Tuesday, January 8, 2013

Netcat as a file downloader


     The netcat utility is a multi-purpose tool for managing and manipulating TCP/IP traffic.  In this article, we will see how netcat can be used as a file downloader.  This will come in handy when you don't have utilities like wget/fetch/curl installed in our machine.

     Netcat ( "nc" is the name of the binary ) can establish tcp connection to any server/port combination and send or receive data through the established channel.  To use it as a downloader, our strategy will be:
  • Establish a connection to the http port of the server.
  • Send an HTTP request with the download link to the established connection
  • Redirect the output of the HTTP response to a file ( which will be the download file).
     Let us try downloading apache httpd package from the url  http://apache.techartifact.com/mirror/httpd/httpd-2.4.3.tar.gz

     First, let us establish a TCP connection to port 80 of server apache.techartifact.com.  Command for this is:

/bin/nc apache.techartifact.com 80

     Second, let us construct an HTTP request.

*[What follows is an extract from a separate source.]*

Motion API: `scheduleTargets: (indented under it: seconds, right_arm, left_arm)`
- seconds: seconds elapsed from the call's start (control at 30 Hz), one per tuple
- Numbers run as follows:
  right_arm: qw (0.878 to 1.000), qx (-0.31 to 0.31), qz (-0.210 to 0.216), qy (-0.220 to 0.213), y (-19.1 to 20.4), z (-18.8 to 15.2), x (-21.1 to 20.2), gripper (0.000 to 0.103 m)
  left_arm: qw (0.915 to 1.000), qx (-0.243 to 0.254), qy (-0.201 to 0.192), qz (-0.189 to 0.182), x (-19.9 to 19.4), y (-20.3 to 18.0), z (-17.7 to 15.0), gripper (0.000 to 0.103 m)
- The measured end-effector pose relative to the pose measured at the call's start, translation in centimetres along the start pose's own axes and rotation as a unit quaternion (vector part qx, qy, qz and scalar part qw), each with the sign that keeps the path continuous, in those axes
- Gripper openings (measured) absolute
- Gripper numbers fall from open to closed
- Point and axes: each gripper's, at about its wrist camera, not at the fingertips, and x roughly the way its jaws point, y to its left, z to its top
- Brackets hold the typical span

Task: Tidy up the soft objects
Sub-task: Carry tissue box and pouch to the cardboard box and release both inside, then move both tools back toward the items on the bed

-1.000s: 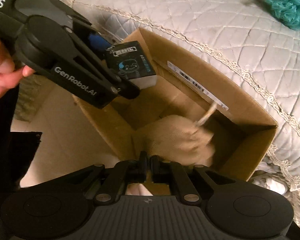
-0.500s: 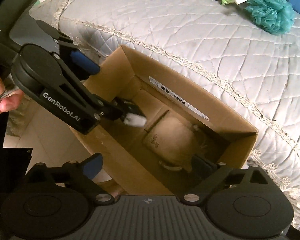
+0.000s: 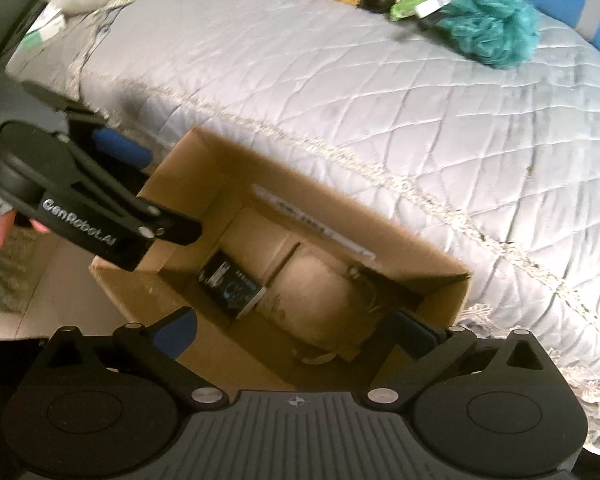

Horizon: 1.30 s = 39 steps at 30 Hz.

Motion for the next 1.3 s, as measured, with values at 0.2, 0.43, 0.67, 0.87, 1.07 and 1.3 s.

This can be done in two ways - using HTTP protocol 1.0 version and HTTP 1.1 version.

     A generic HTTP request format consists of:
  • A request line ( Further contains request methode - "GET"  for download , request URI - the whole/relative download URL , protocol version - HTTP/1.0 or HTTP/1.1 )
  • Multiple lines of HTTP headers ( Each HTTP header is a single line containing a header name and header value separated by a column and space )
  • An empty line
  • Message body
     Each of these lines will be separated by a Carriage Return ( \r ) and a Line Feed ( \n ) characters.

     Though there are many parts for an HTTP request, a bare minimum HTTP  request requires only the following:
  • A request line ( for both HTTP/1.0 and 1.1 version )
  • A host header ( only for HTTP/1.1 , Format is - Host: web.server.name )
  • A blank line
     All separated by a CR and CF ( "\r" & "\n" )
  • HTTP/1.0 request for our download URL is:  GET http://apache.techartifact.com/mirror/httpd/httpd-2.4.3.tar.gz HTTP/1.0\r\n\r\n
  • HTTP/1.1 request for our download URL is:  GET http://apache.techartifact.com/mirror/httpd/httpd-2.4.3.tar.gz HTTP/1.0\r\nHost: apache.techartifact.com\r\n
     When we sent this request, the response from the  server ( if everything is good and file start getting downloaded ) will contain an http response which begins with line "HTTP/1.1 200 OK" followed by multiple header lines, then followed by a blank line ( containing "\r" ) followed by the response data ( which is the actual file to be downloaded ).  So while saving the response to a file we should strip off the http header information part (all lines between and including "HTTP/1.1 200 OK" and "\r").  This can be achieved by a simple sed command.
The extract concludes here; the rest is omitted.